News Corp gets credit warning over hacking scandal
Standard & Poor's warned News Corp. Monday its credit rating could be cut as the snowballing British phone hacking scandal threatened to claim more victims.
S&P placed News Corp.'s BBB+ rating on a negative watch -- a prelude to a potentially costly downgrade -- citing "increased business and reputation risks" from investigations into the widening phone hacking scandal in Britain.
"Since our last research update on July 13, the UK legal process has expanded and pressure from US lawmakers has increased for an FBI probe" into the practices of News Corp's media holdings in both countries, S&P said.
"We see the risk that, if evidence arises sufficient to bring a criminal charge against the company or any current or former employee of the company, then prosecuting authorities in the US could proceed with those charges," S&P analyst Michael Altberg said in a statement.
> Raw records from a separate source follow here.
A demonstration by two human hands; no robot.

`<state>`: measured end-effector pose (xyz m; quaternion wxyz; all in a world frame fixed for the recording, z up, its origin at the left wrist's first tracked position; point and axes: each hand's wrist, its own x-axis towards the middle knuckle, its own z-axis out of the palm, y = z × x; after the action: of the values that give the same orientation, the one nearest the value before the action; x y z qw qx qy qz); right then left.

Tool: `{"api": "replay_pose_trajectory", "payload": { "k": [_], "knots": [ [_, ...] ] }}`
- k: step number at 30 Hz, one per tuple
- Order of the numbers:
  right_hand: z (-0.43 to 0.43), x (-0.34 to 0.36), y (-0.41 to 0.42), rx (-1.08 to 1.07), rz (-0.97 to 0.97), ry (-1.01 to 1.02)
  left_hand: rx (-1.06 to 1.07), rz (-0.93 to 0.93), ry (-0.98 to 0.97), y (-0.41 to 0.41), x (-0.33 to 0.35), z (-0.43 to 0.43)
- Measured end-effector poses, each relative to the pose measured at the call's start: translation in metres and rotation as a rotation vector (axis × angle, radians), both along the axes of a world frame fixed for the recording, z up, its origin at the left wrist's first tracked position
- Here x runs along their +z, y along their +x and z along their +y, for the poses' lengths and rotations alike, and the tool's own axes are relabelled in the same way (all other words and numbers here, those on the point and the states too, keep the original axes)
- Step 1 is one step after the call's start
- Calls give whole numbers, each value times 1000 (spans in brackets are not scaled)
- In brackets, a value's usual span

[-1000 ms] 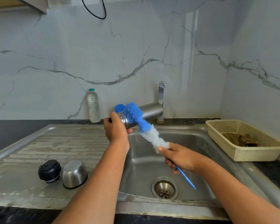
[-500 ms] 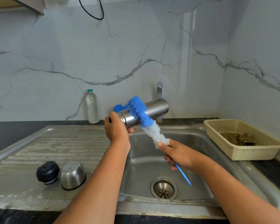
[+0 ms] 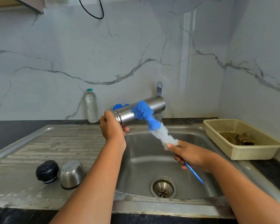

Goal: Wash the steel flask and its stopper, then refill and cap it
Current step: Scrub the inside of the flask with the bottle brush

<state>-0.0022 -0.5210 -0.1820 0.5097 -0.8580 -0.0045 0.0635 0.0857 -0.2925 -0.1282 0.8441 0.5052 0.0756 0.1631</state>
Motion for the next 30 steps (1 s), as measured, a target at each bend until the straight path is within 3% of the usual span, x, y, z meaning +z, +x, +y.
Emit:
{"api": "replay_pose_trajectory", "payload": {
  "k": [12,30],
  "knots": [
    [-11,-1,1,-58,-27,8,-10,18,-62,4,-1,7],
    [-20,-2,9,-180,-97,128,-71,-73,0,-4,2,-4]
  ]
}}
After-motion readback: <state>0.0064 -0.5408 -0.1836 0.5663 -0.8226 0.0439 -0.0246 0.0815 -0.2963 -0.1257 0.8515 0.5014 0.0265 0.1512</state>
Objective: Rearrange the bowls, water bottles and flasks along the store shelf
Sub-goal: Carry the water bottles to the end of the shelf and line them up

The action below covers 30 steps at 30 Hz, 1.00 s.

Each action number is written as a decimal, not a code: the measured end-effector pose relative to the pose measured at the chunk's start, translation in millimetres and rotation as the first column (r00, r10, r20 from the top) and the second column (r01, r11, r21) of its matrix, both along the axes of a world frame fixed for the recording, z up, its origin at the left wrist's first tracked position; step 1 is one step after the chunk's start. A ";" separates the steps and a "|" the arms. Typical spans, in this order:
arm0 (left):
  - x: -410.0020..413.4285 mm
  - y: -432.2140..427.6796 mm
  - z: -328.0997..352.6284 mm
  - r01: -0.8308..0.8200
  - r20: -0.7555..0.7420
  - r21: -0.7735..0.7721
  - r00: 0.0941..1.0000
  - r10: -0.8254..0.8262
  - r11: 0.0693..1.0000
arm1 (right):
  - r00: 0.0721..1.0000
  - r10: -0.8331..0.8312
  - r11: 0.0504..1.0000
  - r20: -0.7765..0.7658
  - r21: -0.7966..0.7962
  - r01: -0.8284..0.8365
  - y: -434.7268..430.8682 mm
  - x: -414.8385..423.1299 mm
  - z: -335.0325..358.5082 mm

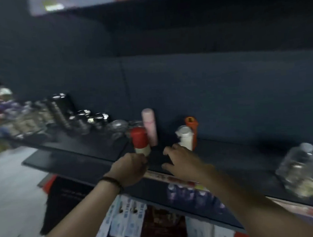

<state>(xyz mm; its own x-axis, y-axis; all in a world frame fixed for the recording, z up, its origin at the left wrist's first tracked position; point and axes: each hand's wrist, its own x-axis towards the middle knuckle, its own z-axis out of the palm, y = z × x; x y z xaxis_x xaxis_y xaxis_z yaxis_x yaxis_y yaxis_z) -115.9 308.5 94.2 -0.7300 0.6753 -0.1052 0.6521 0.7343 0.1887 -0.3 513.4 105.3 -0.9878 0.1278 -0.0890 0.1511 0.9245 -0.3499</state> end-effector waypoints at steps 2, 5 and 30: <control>-20.3 -58.9 10.0 -0.036 -0.006 -0.024 0.999 0.036 0.999 | 0.999 0.044 0.999 -0.025 -0.004 -0.044 -56.7 -32.1 3.6; -51.9 -148.6 16.1 -0.133 0.007 -0.002 0.991 0.133 0.991 | 0.994 0.110 0.994 -0.028 0.028 -0.109 -137.5 -82.4 5.1; -367.6 -480.6 47.0 -0.618 0.088 0.060 0.786 0.612 0.784 | 0.900 0.435 0.898 -0.030 -0.057 -0.436 -437.9 -500.4 27.9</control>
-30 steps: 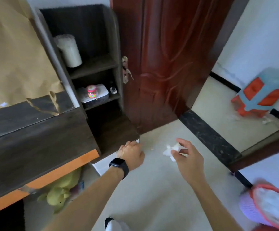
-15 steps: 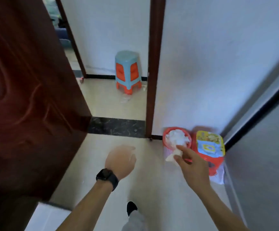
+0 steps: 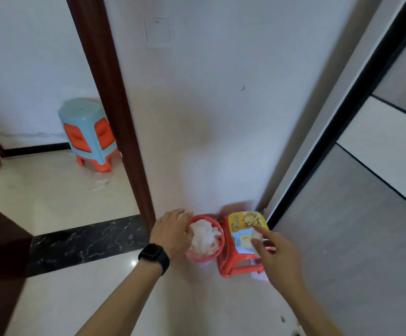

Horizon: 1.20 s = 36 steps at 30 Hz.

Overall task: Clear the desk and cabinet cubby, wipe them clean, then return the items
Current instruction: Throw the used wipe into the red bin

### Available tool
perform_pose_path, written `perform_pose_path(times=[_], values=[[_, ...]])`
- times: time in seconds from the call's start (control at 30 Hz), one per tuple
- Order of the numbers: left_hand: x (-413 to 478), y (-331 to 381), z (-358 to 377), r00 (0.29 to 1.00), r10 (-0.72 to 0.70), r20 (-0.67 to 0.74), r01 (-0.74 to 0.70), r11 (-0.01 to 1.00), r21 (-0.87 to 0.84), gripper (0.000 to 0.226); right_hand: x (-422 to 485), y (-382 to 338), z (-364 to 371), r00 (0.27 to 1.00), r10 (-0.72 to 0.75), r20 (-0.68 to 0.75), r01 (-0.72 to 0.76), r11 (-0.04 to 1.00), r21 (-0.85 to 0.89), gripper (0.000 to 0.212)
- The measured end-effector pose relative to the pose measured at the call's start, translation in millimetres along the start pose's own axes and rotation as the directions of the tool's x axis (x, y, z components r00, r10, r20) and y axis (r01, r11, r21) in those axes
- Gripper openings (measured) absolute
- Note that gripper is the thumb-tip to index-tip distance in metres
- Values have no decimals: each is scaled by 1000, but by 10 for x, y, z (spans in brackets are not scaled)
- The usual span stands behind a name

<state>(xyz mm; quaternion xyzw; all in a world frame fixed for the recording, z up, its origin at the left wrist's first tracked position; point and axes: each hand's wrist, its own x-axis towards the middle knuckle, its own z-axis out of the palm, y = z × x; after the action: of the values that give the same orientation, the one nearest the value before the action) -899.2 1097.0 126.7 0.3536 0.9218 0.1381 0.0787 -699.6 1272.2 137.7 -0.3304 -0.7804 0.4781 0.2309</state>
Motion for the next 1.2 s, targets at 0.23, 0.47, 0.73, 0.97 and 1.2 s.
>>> perform_pose_path(times=[0.23, 0.47, 0.73, 0.97, 1.2], values=[[1074, -348, -233, 992, -10, -129, 28, 990, 137, 64, 953, -69, 394, 1000, -1, 9, 1, 1000, 24, 35], [2174, -615, -511, 897, 42, -440, 114, 940, 322, 82, 2068, 162, 923, 998, 9, 57, -4, 995, -95, 22], [3300, -896, -427, 874, -137, -467, 303, 905, 300, 80, 3247, 1229, 1937, 845, 140, 517, 154, 861, -484, 40], [3438, -1113, -242, 865, -85, -494, 295, 883, 364, 81, 3741, 1373, 2235, 548, 338, 765, 375, 719, -586, 48], [3088, -969, -523, 931, -193, -309, 298, 891, 342, 77, 4011, 269, 2458, 489, 55, 871, 546, 759, -355, 36]])
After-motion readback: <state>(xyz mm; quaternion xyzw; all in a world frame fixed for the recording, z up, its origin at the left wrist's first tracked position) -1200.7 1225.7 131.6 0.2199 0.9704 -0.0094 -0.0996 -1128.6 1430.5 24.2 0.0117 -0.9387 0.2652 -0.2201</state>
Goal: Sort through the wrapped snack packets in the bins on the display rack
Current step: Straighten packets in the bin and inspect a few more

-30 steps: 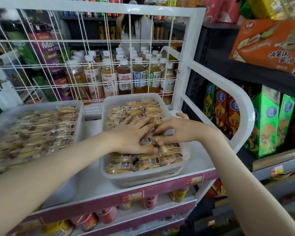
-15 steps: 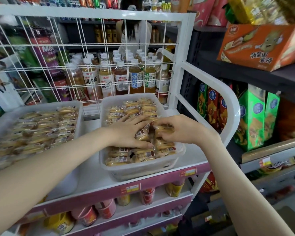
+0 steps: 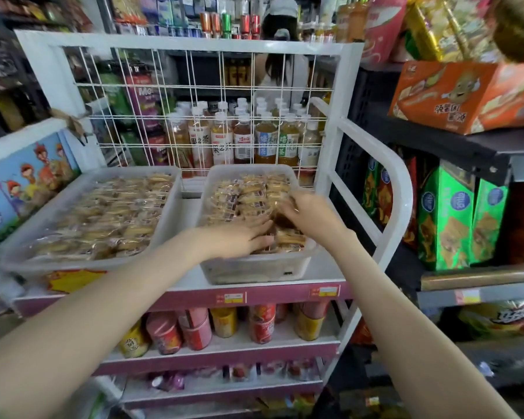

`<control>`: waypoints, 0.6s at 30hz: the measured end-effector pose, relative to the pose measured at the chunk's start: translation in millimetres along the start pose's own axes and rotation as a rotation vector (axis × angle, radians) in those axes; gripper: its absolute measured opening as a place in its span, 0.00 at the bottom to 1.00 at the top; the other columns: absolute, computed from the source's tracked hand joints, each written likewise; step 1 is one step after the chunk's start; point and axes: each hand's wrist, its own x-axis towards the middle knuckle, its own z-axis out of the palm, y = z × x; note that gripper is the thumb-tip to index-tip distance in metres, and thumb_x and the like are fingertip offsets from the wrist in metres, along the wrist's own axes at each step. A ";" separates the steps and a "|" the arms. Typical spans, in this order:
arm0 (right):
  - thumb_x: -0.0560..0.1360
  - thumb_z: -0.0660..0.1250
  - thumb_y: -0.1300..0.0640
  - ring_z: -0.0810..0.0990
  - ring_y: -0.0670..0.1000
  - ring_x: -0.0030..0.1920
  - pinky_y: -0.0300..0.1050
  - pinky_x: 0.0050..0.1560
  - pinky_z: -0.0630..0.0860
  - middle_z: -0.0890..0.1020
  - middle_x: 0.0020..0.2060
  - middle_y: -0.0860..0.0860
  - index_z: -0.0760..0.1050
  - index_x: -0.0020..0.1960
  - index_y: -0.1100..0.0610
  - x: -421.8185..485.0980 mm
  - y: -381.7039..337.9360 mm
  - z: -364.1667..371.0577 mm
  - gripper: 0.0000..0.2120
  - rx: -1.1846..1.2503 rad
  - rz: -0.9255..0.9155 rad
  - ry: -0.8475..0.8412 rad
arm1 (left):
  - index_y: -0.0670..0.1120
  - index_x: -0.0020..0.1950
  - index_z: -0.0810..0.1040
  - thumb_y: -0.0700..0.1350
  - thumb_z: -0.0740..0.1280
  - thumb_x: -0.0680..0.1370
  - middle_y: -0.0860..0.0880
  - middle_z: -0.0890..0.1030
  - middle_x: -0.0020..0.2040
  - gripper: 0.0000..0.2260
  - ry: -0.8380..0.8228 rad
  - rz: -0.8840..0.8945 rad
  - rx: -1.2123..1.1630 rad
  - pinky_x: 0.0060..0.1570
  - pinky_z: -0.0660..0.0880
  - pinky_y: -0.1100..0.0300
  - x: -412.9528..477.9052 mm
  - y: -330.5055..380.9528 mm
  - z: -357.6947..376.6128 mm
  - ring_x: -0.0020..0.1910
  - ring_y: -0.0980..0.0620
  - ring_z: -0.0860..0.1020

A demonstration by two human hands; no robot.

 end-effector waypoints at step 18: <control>0.79 0.64 0.51 0.83 0.48 0.47 0.47 0.51 0.80 0.84 0.44 0.50 0.73 0.52 0.49 -115.5 -43.1 -14.2 0.04 1.107 0.269 0.385 | 0.44 0.61 0.76 0.43 0.66 0.79 0.53 0.81 0.52 0.11 0.784 -0.131 -1.121 0.46 0.78 0.68 -72.4 68.0 27.9 0.50 0.59 0.80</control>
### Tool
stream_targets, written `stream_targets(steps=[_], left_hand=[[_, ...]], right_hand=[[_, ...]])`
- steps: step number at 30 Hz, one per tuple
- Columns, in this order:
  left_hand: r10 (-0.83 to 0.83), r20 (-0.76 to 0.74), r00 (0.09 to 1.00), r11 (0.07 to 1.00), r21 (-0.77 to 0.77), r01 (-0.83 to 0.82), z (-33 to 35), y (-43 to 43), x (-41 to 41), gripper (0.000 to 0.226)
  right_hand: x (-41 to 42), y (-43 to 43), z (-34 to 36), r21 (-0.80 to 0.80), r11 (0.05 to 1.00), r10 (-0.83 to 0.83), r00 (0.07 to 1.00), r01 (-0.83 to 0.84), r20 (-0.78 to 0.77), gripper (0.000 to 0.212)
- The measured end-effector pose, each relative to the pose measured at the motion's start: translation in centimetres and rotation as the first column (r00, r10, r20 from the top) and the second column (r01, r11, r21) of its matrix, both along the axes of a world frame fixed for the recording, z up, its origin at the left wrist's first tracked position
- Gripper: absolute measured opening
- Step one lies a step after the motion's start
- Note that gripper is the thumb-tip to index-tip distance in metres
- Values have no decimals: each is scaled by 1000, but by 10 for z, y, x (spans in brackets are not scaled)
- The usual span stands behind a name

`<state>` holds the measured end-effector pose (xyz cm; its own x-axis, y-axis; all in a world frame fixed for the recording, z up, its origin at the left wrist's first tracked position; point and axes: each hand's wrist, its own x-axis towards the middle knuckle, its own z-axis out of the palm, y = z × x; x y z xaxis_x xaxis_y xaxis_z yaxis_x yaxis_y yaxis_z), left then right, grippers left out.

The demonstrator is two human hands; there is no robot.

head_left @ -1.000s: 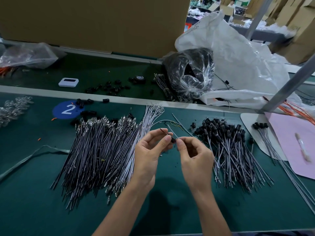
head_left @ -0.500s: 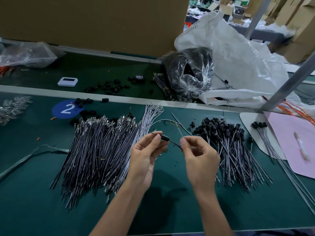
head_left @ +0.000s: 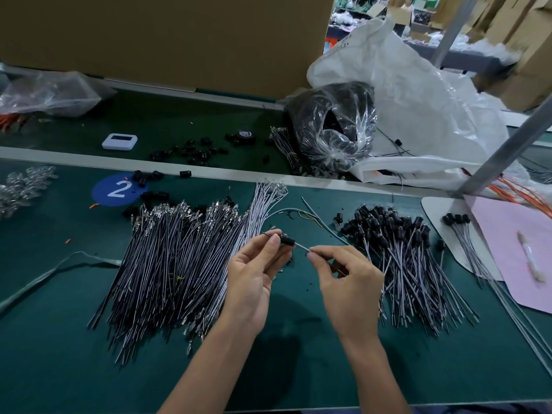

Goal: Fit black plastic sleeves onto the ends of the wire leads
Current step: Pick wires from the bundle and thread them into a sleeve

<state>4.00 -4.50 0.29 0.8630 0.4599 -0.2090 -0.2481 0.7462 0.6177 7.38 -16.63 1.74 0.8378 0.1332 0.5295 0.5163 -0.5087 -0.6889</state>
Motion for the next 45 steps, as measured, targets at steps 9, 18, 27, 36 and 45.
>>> stream_targets(steps=[9,18,27,36,45], left_hand=[[-26,-3,1000,997,78,26,-3,-7,-1,12],[-84,-36,996,984,154,89,1,1,-3,10],[216,-83,973,975,74,-210,17,35,-8,8],[212,-153,965,976,-18,-218,16,40,-11,9],[23,-214,976,993,119,3,7,26,-20,23]], right_hand=[[2,4,2,-4,998,66,997,-66,-42,15],[3,7,7,-57,981,181,980,-186,-76,19],[11,-12,2,-122,990,68,996,-76,-62,13],[14,-11,3,430,894,314,863,-128,-395,17],[18,0,24,910,410,619,749,-55,-234,11]])
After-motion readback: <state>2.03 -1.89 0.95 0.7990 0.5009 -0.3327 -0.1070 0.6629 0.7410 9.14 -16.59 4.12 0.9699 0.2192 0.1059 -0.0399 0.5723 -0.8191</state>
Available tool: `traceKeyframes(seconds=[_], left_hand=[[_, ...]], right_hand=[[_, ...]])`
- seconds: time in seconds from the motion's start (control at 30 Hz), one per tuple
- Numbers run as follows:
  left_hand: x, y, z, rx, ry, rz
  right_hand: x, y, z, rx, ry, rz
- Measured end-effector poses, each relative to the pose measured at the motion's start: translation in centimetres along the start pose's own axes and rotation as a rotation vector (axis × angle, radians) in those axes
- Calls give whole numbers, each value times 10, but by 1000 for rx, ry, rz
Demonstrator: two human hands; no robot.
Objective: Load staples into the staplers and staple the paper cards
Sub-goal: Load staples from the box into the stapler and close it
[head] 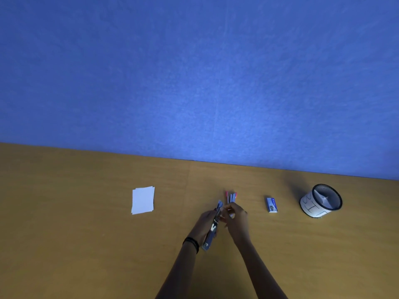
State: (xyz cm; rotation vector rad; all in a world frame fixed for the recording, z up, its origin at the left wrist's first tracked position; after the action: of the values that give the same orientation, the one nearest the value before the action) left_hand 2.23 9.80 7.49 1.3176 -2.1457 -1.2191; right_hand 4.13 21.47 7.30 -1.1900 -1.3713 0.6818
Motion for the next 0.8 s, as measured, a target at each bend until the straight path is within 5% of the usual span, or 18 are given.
traceKeyframes(seconds=[0.8], left_hand=[[-5, 5, 0, -56, 7, -34]], right_hand=[[15, -23, 5, 85, -75, -460]])
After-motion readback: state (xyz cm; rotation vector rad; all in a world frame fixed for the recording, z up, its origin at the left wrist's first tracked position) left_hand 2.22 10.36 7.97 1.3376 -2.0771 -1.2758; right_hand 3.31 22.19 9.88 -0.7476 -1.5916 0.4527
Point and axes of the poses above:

The warning followed the London arrest late last week of Rebekah Brooks, head of the group's British newspaper arm, News International, and the resignation of Les Hinton, head of Wall Street Journal owner Dow Jones & Co., another essential News Corp unit.
Both were longtime, deeply trusted lieutenants of multi-billionaire Rupert Murdoch, who built and closely controls the sprawling global media power.
Hinton ran News International for 12 years until 2007, spanning the period of many of the phone hacking allegations.
He and Brooks have both denied knowledge of the alleged hacking.
S&P said that due to the scandal News Corp. faced the weakening of its executive team, alienation of clients, and abandoning strategic business opportunities, like the planned full takeover of British broadcaster BSkyB, which was dropped after the scandal broke.
It cited as well an FBI official's suggestion of a possible US probe on the heels of the British investigation into alleged illegal phone hacking and bribery.
"We're aware of certain allegations pertaining to possible phone hacking by News Corp. personnel and we're looking into those charges," the official told Bloomberg Businessweek.
The S&P statement came after News Corp. shares fell 4.3 percent in US trade Monday, and the rater said further drops could impact the company's finances as well, forcing the company to expand a $5 billion share buyback plan announced last week.
The warning was a fresh blow for the group, which controls newspapers from Australia to the United States, the Fox and FX group of television channels, the 20th Century Fox film group and prominent publishers, and holds key shares in units of the Sky satellite broadcasting group.
The furor involving its now-shuttered tabloid News of the World erupted earlier this month with allegations it was involved in tapping the phone of murdered teenager Milly Dowler in 2000-2003.
Subsequent allegations say the phone-tapping was much broader, that police were involved in helping the newspaper's investigations and protecting it, and that bribery was involved.
The country's top policeman and a senior deputy resigned in recent days; several people have been arrested; and 80-year-old Murdoch, his son James, and Brooks have all been called to testify before a public inquiry in Britain.
British Prime Minister David Cameron, himself under pressure to resign for his close Murdoch ties, has warned that anyone found guilty of wrongdoing could be barred from future roles in Britain's media.